Key findings from the 2020 New Zealand Workplace Diversity Survey were:

  • Wellbeing (ranked as important by 75% of survey participants), gender (56%) and bias (55%) were again the three most significant diversity issues for Kiwi workplaces.
  • Gender equity was regarded as a top issue for the second year in a row. In previous years, this issue has ranked as low as seventh.
  • Aging is regarded as less important this year – it was selected as an issue by 34 per cent of participants compared with 47 per cent in 2017. This is despite growth in the number of over 65s in paid employment.
  • Ethnicity was considered an issue by 47 per cent of respondents this year compared with 41 per cent in 2017. But it ranks as the fifth most important diversity issue at a time when ethnic diversity is changing New Zealand society in significant ways.

“These issues that were important at the start of 2020 will become even more so in a post-Covid-19 world,” says Diversity Works New Zealand Chief Executive Maretha Smit.

“Research shows us that an inclusive culture encourages creativity and fosters an innovative organisational spirit, boosts morale and engagement for employees and leads to better problem solving and decision making.”
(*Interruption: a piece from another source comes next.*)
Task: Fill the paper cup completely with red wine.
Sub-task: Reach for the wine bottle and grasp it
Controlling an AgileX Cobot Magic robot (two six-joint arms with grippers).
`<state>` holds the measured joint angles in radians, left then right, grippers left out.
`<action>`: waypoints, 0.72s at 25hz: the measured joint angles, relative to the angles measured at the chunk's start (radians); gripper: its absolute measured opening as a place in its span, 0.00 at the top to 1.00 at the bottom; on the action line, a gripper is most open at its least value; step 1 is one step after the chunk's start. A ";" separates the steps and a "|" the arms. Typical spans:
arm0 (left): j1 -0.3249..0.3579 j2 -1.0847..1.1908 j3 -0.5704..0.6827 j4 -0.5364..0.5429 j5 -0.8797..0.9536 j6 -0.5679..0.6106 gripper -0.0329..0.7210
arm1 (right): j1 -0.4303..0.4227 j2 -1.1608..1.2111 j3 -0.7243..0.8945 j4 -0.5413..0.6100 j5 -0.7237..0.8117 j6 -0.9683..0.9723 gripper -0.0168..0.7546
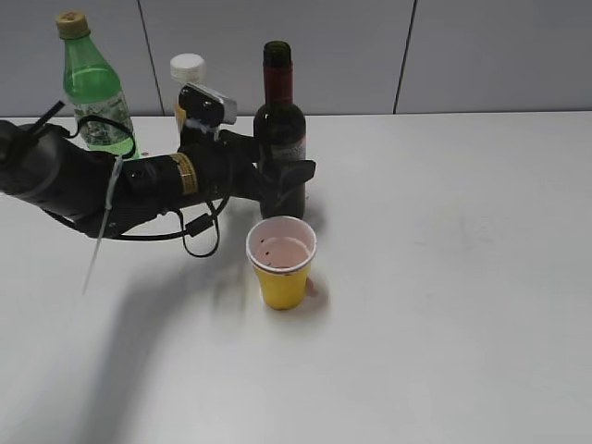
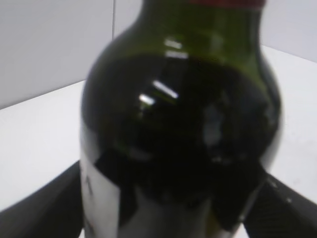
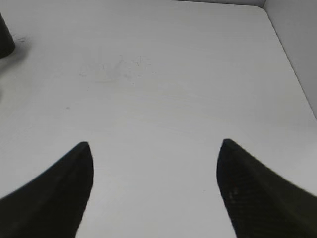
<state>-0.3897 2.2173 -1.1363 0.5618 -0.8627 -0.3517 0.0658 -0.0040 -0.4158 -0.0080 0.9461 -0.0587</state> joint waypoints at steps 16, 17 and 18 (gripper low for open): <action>-0.031 0.109 -0.142 -0.037 0.005 -0.001 0.16 | 0.000 0.000 0.000 0.000 0.000 0.000 0.21; -0.031 0.109 -0.143 -0.040 0.006 0.001 0.19 | 0.000 0.000 0.000 0.000 0.000 0.000 0.21; -0.031 0.109 -0.143 -0.043 0.007 0.002 0.19 | 0.000 0.000 0.000 0.000 0.000 0.000 0.21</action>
“These are key to organisations thriving in times of disruption.”

Therefore, when businesses are making tough decisions about the future structure of their workforce, they must ensure they retain those hard-won diversity gains, Smit says.

“We must mitigate against bias when we need to right-size our organisations. We need to support our valued workers across the spectrum of gender, age and disability. We need to address the cultural stigmatization emerging from this crisis.”

Massey University Distinguished Professor Paul Spoonley, who leads the team analysing the data, says wellbeing has been the most important diversity issue for New Zealand workplaces for several years and now it will be critical for communities, workers, employers and businesses.

“These are extremely disruptive times and each of these sectors will have their own challenges and anxieties. It would be nice to think some of the kotahitanga and outreach will continue as we work collectively to emerge into the new normality,” he says.